It’s rare to come across conversations about mental illness in China.  You can easily find articles online that string together large institutional histories, but these overlook the daily intricacies of health care.  And this isn’t any kind of health care.  It is both chronic and acute.  It is social.  It is emergent.  These classifications of the behavioral and psychosocial phenomenon that patients embodied tread on an entire field of medicine that I have yet to comprehend fully.

What is interesting about mental disorders in China is how illnesses are described.
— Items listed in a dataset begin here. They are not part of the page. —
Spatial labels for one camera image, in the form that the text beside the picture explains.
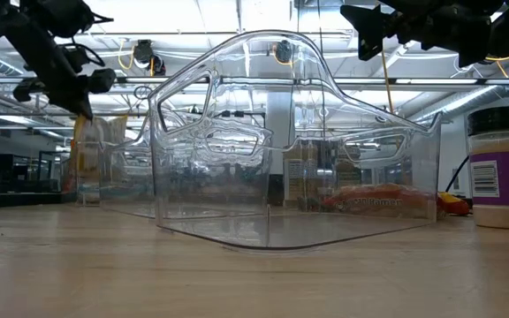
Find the purple label spice jar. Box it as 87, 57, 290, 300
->
466, 104, 509, 231

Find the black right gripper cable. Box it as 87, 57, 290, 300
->
443, 153, 471, 193

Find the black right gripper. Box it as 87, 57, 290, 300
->
340, 0, 494, 68

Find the grey ceiling beam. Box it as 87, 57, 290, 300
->
0, 74, 509, 88

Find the red ramen noodle packet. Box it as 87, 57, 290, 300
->
322, 182, 442, 221

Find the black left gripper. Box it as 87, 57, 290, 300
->
12, 42, 118, 119

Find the yellow-green white snack packet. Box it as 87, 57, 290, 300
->
72, 115, 128, 207

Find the clear plastic storage bin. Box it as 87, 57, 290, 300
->
73, 113, 161, 221
148, 29, 443, 254

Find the black ceiling device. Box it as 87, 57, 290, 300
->
273, 39, 294, 64
131, 38, 167, 77

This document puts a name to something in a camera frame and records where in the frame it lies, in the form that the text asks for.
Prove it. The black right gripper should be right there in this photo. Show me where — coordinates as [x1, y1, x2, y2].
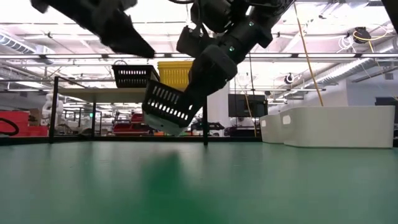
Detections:
[183, 21, 274, 116]

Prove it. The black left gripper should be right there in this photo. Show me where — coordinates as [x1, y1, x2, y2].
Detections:
[30, 0, 155, 59]

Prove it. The black slotted plastic basket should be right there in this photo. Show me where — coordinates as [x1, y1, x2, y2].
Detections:
[142, 79, 203, 137]
[111, 64, 160, 89]

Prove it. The red storage bin stack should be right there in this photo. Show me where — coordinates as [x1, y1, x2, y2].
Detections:
[112, 113, 150, 136]

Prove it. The white building column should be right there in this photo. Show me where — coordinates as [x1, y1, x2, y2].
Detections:
[207, 82, 231, 131]

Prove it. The black monitor screen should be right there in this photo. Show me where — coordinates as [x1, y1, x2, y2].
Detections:
[228, 94, 269, 118]

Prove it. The large red crate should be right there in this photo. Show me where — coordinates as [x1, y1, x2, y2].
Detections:
[0, 111, 50, 138]

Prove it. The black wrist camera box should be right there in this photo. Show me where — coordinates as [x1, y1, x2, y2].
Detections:
[176, 26, 208, 59]

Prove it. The wooden shelf with black frame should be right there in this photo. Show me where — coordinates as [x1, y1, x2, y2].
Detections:
[49, 75, 208, 146]

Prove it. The yellow hanging cable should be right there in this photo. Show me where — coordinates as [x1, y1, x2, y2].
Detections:
[292, 0, 325, 107]

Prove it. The silver ventilation duct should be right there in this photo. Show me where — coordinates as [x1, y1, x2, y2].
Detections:
[306, 57, 398, 90]

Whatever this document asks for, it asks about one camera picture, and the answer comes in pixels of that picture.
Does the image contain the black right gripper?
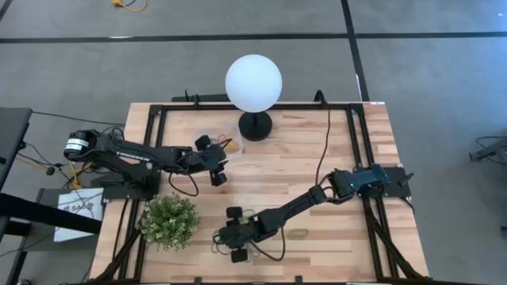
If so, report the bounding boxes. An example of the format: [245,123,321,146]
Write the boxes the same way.
[215,205,263,264]

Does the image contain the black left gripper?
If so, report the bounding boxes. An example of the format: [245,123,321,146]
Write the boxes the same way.
[193,134,230,187]

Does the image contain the clear plastic bin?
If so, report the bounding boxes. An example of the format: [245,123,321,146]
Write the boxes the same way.
[193,124,245,159]

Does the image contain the black flat bar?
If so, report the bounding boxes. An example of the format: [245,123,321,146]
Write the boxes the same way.
[170,93,231,103]

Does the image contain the small artificial green plant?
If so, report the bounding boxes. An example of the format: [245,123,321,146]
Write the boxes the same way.
[138,192,200,253]

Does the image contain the white globe lamp black base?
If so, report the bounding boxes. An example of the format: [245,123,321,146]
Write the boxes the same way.
[224,54,284,143]

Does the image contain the white printed paper sheet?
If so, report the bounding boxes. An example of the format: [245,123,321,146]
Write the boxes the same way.
[53,188,105,242]

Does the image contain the black metal beam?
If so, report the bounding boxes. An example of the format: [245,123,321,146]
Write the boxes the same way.
[0,192,103,235]

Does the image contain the black desk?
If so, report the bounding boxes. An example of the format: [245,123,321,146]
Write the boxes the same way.
[0,106,33,191]

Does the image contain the black floor stand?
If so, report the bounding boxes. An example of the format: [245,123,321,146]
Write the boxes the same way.
[469,136,507,162]

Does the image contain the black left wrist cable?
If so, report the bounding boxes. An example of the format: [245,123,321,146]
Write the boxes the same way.
[168,169,200,198]

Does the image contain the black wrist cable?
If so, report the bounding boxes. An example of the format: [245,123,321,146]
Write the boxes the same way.
[249,227,287,262]
[168,169,200,198]

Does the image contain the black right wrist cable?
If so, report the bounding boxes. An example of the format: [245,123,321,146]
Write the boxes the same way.
[249,227,287,262]

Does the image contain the long black right arm cable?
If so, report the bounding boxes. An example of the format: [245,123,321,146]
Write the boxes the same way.
[314,106,332,187]

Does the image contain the tangled black yellow cables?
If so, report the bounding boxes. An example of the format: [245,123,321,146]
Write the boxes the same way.
[15,126,124,191]

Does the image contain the thin black floor cable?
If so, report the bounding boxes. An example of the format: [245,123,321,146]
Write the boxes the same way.
[31,112,126,127]

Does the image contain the yellow cable with plug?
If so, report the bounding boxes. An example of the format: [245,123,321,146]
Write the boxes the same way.
[111,0,148,13]

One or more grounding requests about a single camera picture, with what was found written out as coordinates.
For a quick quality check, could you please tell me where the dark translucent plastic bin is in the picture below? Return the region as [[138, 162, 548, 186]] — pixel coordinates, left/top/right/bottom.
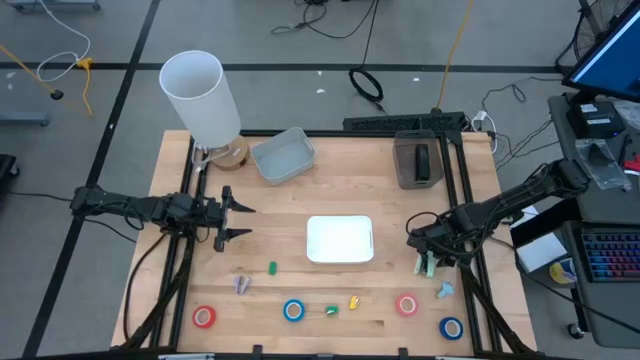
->
[[392, 128, 445, 191]]

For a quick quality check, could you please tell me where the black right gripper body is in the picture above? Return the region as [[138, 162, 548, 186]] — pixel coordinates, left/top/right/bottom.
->
[[407, 223, 457, 267]]

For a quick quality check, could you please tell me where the yellow hanging cable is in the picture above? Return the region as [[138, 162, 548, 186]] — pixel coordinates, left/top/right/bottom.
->
[[437, 0, 476, 111]]

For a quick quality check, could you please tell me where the black mini computer box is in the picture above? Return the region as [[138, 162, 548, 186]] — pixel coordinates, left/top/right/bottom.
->
[[565, 100, 627, 140]]

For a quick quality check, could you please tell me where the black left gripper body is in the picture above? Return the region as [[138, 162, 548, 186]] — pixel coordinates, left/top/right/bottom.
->
[[202, 186, 233, 253]]

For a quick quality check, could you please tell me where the black stapler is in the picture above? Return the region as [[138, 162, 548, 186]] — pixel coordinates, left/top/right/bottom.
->
[[414, 143, 432, 184]]

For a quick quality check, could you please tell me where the mint green stapler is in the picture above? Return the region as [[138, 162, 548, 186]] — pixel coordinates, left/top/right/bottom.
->
[[412, 251, 437, 279]]

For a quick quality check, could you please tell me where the light grey plastic bin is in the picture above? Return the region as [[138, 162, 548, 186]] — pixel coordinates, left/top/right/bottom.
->
[[250, 126, 317, 187]]

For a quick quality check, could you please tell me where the black coiled cable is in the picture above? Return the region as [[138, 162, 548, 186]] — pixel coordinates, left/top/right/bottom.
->
[[348, 0, 385, 114]]

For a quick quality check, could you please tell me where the white shade wooden base lamp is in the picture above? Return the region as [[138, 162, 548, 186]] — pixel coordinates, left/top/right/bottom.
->
[[158, 49, 250, 172]]

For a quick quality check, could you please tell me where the dark blue tape roll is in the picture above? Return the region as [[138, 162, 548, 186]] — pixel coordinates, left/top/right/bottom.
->
[[438, 316, 465, 342]]

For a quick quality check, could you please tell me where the black wire fan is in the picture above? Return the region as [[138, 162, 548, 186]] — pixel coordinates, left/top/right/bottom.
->
[[554, 0, 636, 76]]

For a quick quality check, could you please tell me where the grey computer desk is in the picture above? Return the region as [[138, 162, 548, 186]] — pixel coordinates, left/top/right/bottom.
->
[[547, 92, 640, 350]]

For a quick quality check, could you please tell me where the black perforated bar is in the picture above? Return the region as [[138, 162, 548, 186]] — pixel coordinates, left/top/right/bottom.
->
[[342, 111, 467, 134]]

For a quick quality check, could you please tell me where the grey stand foot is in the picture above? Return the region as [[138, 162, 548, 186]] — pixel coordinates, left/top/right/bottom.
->
[[0, 112, 50, 127], [4, 0, 101, 14]]

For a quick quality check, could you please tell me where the pink tape roll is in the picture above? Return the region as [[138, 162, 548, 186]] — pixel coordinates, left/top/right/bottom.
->
[[394, 293, 420, 319]]

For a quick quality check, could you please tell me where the white floor cable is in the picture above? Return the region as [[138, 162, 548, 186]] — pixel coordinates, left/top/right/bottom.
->
[[37, 0, 93, 84]]

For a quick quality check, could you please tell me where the white plastic bin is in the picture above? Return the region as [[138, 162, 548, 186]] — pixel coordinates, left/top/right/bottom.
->
[[305, 214, 375, 265]]

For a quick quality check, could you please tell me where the yellow floor cable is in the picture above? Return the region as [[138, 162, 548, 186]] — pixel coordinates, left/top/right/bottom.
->
[[74, 56, 95, 117]]

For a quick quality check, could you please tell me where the black computer monitor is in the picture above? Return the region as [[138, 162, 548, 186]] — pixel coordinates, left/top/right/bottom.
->
[[561, 0, 640, 105]]

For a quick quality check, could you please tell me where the light blue tape roll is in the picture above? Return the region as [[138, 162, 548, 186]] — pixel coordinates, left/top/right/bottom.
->
[[282, 298, 307, 324]]

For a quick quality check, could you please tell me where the white cardboard box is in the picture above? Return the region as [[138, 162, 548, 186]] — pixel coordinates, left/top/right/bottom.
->
[[516, 232, 569, 275]]

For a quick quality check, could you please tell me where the backlit rainbow keyboard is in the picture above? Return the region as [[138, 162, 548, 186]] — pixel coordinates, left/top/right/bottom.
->
[[581, 229, 640, 284]]

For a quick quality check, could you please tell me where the clear plastic bag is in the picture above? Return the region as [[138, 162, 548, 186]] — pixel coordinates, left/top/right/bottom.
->
[[573, 137, 633, 192]]

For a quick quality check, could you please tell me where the red tape roll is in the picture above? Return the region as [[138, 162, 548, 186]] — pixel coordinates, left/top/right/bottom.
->
[[192, 305, 218, 330]]

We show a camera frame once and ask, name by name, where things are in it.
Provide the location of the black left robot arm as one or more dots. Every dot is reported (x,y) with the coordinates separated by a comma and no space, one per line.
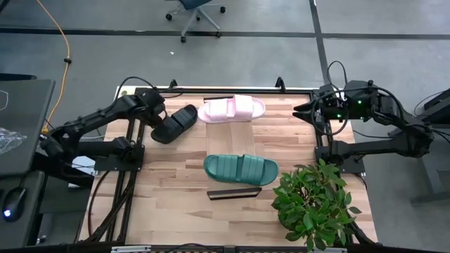
(98,116)

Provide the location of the pink ribbed slipper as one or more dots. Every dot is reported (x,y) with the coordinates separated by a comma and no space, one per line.
(225,110)

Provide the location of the black equipment box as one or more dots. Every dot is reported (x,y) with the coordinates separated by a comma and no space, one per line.
(439,105)

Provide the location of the clear plastic bag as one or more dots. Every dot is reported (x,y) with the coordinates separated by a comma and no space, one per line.
(10,138)

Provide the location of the large green potted plant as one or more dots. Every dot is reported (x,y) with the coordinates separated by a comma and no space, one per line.
(313,207)

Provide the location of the green ribbed slipper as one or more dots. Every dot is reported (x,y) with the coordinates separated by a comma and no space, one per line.
(242,168)

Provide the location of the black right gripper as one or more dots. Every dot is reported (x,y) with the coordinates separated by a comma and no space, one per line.
(332,107)

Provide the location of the blue seat office chair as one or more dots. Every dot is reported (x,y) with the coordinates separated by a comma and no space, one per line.
(197,7)

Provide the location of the black table edge clamp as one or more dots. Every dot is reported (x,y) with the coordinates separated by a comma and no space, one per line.
(173,84)
(280,85)

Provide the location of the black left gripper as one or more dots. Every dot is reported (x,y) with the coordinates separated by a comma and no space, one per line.
(153,103)

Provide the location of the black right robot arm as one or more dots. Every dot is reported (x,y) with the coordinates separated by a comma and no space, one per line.
(386,144)

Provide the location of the black desk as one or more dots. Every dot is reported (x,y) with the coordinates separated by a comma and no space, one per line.
(31,225)

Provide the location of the white paper sheet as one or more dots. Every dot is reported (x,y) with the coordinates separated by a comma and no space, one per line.
(82,165)

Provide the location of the black metal table frame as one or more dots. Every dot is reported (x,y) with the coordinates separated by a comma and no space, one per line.
(133,196)

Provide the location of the black ribbed slipper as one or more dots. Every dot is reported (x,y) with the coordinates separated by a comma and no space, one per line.
(179,121)

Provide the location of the silver metal bracket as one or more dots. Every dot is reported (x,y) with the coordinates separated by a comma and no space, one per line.
(130,249)
(328,250)

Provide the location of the black computer mouse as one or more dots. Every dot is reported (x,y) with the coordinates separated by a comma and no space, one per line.
(14,204)
Known as “shenjing bing,” or disease of the nerves (or now more popularly known as neurasthenia), falling ill involves the entire body.  It is not a permanent state of being, yet it is intimately part of someone’s way of being.  Disease remains hidden, latent.  As my grandmother described it, patients would occasionally become sick, or “fabing.”  The word “fa” suggests a kind of eruption, like white blood cells crowding around a wound, swelling and scabbing.  But after the eruption, the symptom of the disease is released.  The disease is unavoidable, and instead of trying to prevent it, my grandmother and her colleagues were trained to suppress it.

My grandmother was trained in biomedicine, and even though her colleagues used very mild, generic forms of herbal medicine, maybe there is potential in drawing even more from other types of medical theory and practice.  For instance, in the forms of Chinese medicine that I have studied, the goal is never to suppress disease, but to release it.  If you have a cancer tumor, the answer might not be to zap it dead and wait for the patient to relapse, but to work with it.  As long as the patient lives, you can mange to determine the terms of survival, not the conditions of death.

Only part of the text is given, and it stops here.